Vestir como una royal no exige que tengas en tu armario joyería carísima ni vestidos de gala ornamentados porque la verdad es que, en su día a día, ellas, al igual que nosotras, tienen compromisos de trabajo y sus agendas se llenan de reuniones como las que tienes tú también en tu oficina, de ahí que el repertorio de looks de la reina Letizia, por ejemplo, sea pura inspiración para las españolas contemporáneas. Con Carlota Casiraghi nos pasa lo mismo, y en esta etapa nueva de su vida como escritora, tras debutar con La grieta, nos está dejando una serie de estilismos office siren (en el lenguaje de internet) muy fáciles de copiar y sumamente elegantes.
El uniforme de Carlota Casiraghi en su nueva etapa como escritora
Para su primera aparición en calidad de autora en la Feria del Libro de París, cuya sede es el icónico Grand Palais donde se celebran, a su vez, los desfiles de Chanel, ha elegido un look minimalista de inspiración sartorial que reafirma este giro en su estilo del que nos avisaban sus posados más recientes este 2026.
Todos ellos siguen una fórmula sencilla y básica, pero no por ello menos FASHION: una americana de hombros estructurados, que puede ser más relajada y ligera o más entallada y ajustada a la cintura según el plan; una camisa clásica, ya sea blanca o de alguna tonalidad pastel; un pantalón de pinzas fluido, y unos zapatos formales muy cómodos, como bailarinas o mocasines.
Un accesorio sorpresa que rompe su máxima regla de estilo
Carlota (casi) nunca lleva pendientes. En realidad, ha hecho de ese minimalismo una de las señas de identidad de su estilo, hasta el punto de que hace lo analizábamos en FASHION hace solo unos meses. Ángela Parra, psicóloga especializada en moda, nos explicaba a qué revela sobre la personalidad de Carlota este hecho. "La ausencia de este accesorio no habla de austeridad, sino de intención.

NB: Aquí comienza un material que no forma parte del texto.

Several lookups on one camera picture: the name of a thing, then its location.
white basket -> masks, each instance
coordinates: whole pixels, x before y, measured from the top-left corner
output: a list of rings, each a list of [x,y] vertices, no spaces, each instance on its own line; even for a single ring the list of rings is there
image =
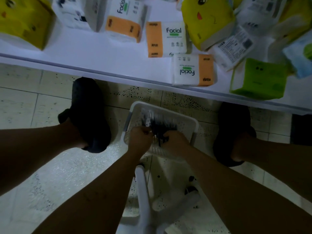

Apuesta por una presencia que no compite ni reclama, su estilo no busca impactar a través de un detalle, sino que engloba la coherencia completa del look. Ella entiende que el exceso hace ruido, cuando hay demasiada decoración, la esencia se diluye. Su apuesta es menos para que lo importante destaque".
En esta ocasión, ha optado, sorprendentemente, por unas criollas finas y lisas de oro de tamaño mediano que ponen el broche a su estilismo sin sobrecargarlo, ejerciendo como punto de luz para adaptar de manera sutil su traje oversize azul marino a esta cita matutina. Son esos diminutos detalles que por poco pasan desapercibidos (aunque su efecto es innegable) los que ella domina a la perfección, y sabe incorporarlos de manera que apenas nos demos cuenta cuando, en realidad, lo cambian todo. El resultado es un conjunto prolijo y sofisticado que grita "menos es más".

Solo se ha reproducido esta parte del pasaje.